▸ **Work request**:
Both the line containing "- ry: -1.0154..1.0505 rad" and the line containing "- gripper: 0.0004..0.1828" belong to the span. Output exactly that span from the listing below, and nothing outside it.

### Extracted entries

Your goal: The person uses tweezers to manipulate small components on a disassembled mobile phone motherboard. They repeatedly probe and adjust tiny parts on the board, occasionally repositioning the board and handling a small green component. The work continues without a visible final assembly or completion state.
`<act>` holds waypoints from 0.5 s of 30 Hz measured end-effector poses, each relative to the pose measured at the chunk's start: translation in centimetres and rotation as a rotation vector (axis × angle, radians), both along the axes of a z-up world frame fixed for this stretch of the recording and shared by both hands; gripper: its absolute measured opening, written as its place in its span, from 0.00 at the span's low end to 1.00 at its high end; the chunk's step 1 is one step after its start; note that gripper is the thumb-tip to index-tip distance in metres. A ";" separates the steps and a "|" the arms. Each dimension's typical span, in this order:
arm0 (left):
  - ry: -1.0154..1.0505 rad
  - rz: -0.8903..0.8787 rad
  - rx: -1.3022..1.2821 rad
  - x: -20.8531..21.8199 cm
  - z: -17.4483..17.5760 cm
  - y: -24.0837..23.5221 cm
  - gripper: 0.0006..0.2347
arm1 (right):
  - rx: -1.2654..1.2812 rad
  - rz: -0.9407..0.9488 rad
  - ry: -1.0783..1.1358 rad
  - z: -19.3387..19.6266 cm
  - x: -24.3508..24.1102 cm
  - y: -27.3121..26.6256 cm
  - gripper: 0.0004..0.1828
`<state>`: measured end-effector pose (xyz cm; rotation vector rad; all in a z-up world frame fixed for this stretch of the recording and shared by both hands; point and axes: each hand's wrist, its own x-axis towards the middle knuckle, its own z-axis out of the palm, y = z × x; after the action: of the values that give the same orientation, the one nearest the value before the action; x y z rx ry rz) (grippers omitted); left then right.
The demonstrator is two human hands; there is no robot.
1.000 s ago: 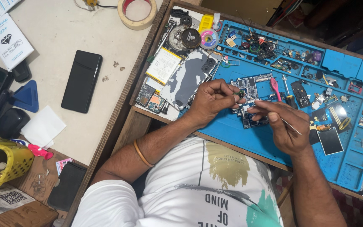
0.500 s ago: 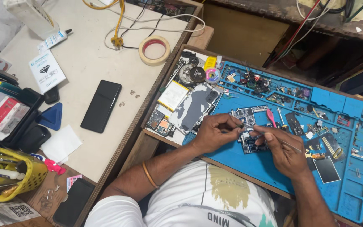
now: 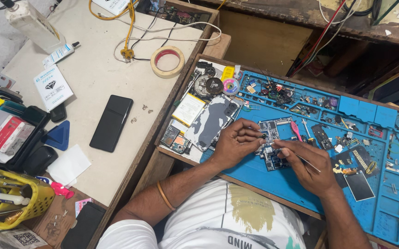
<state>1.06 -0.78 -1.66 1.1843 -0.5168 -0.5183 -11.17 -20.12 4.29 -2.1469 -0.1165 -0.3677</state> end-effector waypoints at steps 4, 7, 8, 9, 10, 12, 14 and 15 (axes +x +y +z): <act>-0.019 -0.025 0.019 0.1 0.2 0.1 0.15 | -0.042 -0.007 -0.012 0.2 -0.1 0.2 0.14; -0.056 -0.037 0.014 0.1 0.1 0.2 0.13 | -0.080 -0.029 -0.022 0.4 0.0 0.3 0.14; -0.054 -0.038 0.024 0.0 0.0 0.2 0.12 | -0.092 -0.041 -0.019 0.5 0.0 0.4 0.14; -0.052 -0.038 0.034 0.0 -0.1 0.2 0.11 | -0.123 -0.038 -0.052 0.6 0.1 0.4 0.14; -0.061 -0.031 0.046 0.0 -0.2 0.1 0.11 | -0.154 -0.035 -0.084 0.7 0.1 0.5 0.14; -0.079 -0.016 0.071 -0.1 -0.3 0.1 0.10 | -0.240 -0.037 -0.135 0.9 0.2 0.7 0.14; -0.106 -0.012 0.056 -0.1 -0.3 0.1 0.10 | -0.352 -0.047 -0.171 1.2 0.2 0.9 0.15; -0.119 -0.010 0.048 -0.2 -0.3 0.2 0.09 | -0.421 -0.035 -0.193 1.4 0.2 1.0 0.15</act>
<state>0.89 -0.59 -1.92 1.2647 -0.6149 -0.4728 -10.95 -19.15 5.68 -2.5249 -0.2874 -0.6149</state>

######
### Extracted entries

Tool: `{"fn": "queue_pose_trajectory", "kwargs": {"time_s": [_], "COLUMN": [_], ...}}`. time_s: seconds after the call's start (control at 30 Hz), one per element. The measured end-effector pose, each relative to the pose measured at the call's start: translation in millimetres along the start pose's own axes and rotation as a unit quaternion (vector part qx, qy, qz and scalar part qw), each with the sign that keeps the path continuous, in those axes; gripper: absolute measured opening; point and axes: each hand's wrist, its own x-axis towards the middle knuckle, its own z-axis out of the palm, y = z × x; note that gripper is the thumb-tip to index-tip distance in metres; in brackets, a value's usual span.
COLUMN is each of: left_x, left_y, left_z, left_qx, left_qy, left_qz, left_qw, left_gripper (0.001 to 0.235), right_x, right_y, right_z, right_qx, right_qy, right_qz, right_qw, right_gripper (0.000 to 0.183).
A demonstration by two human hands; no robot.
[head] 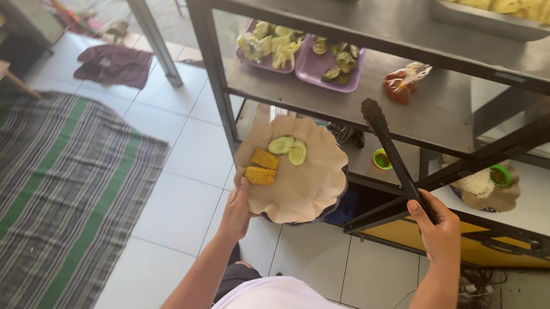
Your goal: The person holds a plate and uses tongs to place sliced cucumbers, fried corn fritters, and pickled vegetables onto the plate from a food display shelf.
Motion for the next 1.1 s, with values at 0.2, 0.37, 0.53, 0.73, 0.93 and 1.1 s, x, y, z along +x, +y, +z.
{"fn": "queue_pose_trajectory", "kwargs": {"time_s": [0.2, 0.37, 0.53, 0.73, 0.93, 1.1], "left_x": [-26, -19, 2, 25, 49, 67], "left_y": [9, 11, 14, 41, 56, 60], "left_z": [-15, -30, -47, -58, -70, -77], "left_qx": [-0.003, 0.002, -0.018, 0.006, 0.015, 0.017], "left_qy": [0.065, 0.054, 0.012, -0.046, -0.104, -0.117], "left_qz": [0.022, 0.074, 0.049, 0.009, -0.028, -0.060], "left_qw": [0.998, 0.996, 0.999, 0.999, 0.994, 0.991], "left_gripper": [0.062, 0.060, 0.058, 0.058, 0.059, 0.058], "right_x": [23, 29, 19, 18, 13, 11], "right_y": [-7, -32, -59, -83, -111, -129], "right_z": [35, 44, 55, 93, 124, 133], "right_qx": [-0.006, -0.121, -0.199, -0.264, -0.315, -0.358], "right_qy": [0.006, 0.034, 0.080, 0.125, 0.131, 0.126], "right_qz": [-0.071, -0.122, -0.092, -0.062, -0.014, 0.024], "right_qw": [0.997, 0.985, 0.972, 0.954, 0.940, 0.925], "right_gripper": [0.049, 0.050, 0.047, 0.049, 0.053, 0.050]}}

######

▸ **Solution**:
  - ry: -1.0154..1.0505 rad
  - rz: -0.8903..0.8787 rad
  - rx: -1.3022..1.2821 rad
  - x: -20.8531..21.8199 cm
  - z: -17.4483..17.5760 cm
  - y: -24.0837..23.5221 cm
  - gripper: 0.0006..0.2347
arm1 (right):
  - rx: -1.2654..1.2812 rad
  - rz: -0.9407..0.9488 rad
  - ry: -1.0783..1.1358 rad
  - z: -19.3387..19.6266 cm
  - x: -24.3508..24.1102 cm
  - y: -27.3121..26.6256 cm
  - gripper: 0.0004..0.1828

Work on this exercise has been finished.